Riforme istituzionali o giochi d'azzardo?
Con le modifiche istituzionali previste da Renzi tra senatori nominati e liste bloccate alla fine i cittadini non scelgono più i propri rappresentanti. Ho la sensazione che questa riforma sia una cosa da apprendisti stregoni. Un gioco d'azzardo dove i giocatori sanno di poter perdere tutto restando tagliati fuori ma sperano di prendere loro tutta la posta (e non certo per usarla per il bene collettivo). Preferiscono rischiare di perdere tutto il potere pur di tentare di prenderlo tutto evitando il sano ma faticoso lavoro della mediazione degli interessi collettivi. E nel gioco d'azzardo di solito a guadagnarci sono i marpioni, non certo i santi.
La scusa per questa riforma del sistema elettorale e della struttura istituzionale è la governabilità. Ma, detto sinceramente, io sono convinto che il precedente sistema proporzionale ha dato molta più governabilità delle pseudo alternanze dei centro-qualcosa che l'unica cosa che hanno portato è l'impazzimento di certe leggi che ad ogni cambio costringevano i cittadini a rivedere procedure burocratiche in cui solo gli avvocati e i commercialista si districano senza problemi. Se un'altra delle scuse che viene addotta è l'eccessiva lunghezza degli iter legislativi, mi pare che per certe leggine ad personam il tempo sia stato più che ridotto nonostante il bicameralismo perfetto e poi il problema non è di fare tante leggi velocemente, ma di farle bene, e per fare questo ci vuole tanto tempo e tanti occhi.
Un altro motivo che spesso viene addotto per l'eliminazione del sistema proporzionale è quello delle formazioni piccole che nonostante la loro piccolezza diventano determinanti nei processi decisionali, l'egemonia di partiti con il 10%. Se è per quello a seconda della dimensione dei collegi il proporzionale già determinava delle soglie di accesso (per esempio in Liguria potevi eleggere qualcuno solo se raggiungevi l'8-9% e una lista poteva avere degli eletti a livello nazionali solo se nelle regioni con tanti eletti si raggiungeva almeno il 2%).
Spero di sbagliarmi ma purtroppo anche in passato spesso ho visto lungo. Pur avendo sempre sperato che fosse possibile arrivare ad un cambio dei governi in passato e avendo sempre votato a livello nazionale per partiti non di governo, io ho votato contro tutti i referendum elettorali eccetto che quello sulla preferenza unica perché prevedevo la degenerazione che è avvenuta in seguito nella qualità degli eletti e dei partiti.
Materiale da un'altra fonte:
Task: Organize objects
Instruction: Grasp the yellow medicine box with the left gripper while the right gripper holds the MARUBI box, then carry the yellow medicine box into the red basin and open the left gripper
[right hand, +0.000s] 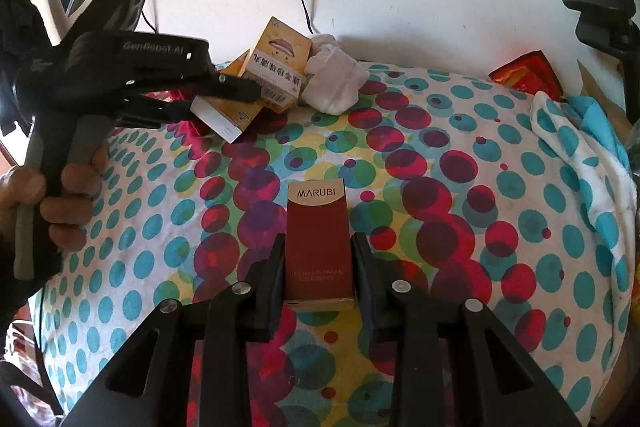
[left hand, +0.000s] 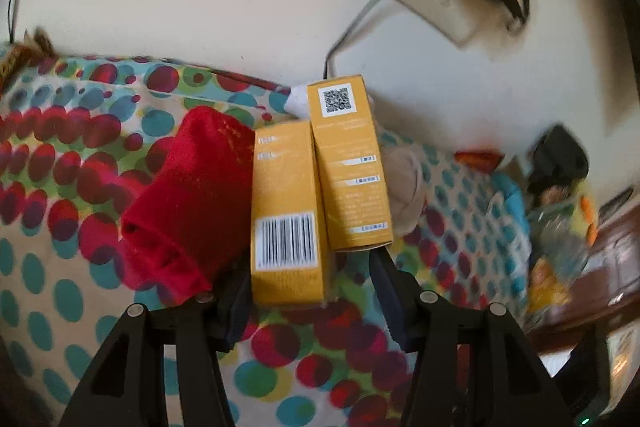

Devo dire con rammarico che mi sembra più democratica la DC di Andreotti che il PD di Renzi. C'era più attenzione ad una equità dei processi decisionali. E' una lunga riflessione, che comprende anche il fatto che quando c'era la stabilità andreottiana c'era una visione prospettica di decenni mentre con le alternanze di governo la storia diventa una faccenda lunga al più 4/5 anni in cui chi governa cerca di arraffare il più possibile lasciando chi viene dopo a lamentarsi dei furti di quelli prima.
Anche se vedo persone competenti e oneste convinte della bontà delle riforme volute da Renzi non riesco a convincermi. Spero abbiano ragione loro ma temo di avere ancora una volta ragione io. L'egemonia del 10% (ma quanto aveva la Lega con Berlusconi?) stava per essere annullata scardinando la logica della maggioranza risicata per cui i governi venivano fatti per raggiungere il 52%. Era il 1994 quando ero consigliere comunale (né dei DS né della DC ma della Rete di Novelli) e in piena tangentopoli avevamo organizzato un incontro per invitare i post PCI e i DC a cooperare in qualcosa di simile a quello che ha cercato di fare il PD ma allora delle ottime persone oneste e capaci ancora non riuscivano a concepire una simile collaborazione. Poi sono venute le riforme elettorali e tale cammino è stato stravolto. E non è un caso che il proporzionale sia stato fatto saltare quando la sinistra stava avvicinandosi alla possibilità di diventare determinante.
Ora siamo arrivati alle larghe intese. Ho come la sensazione che non dovremo solo rimpiangere De Gasperi, Dossetti o Martinazzoli ma anche Andreotti e Forlani.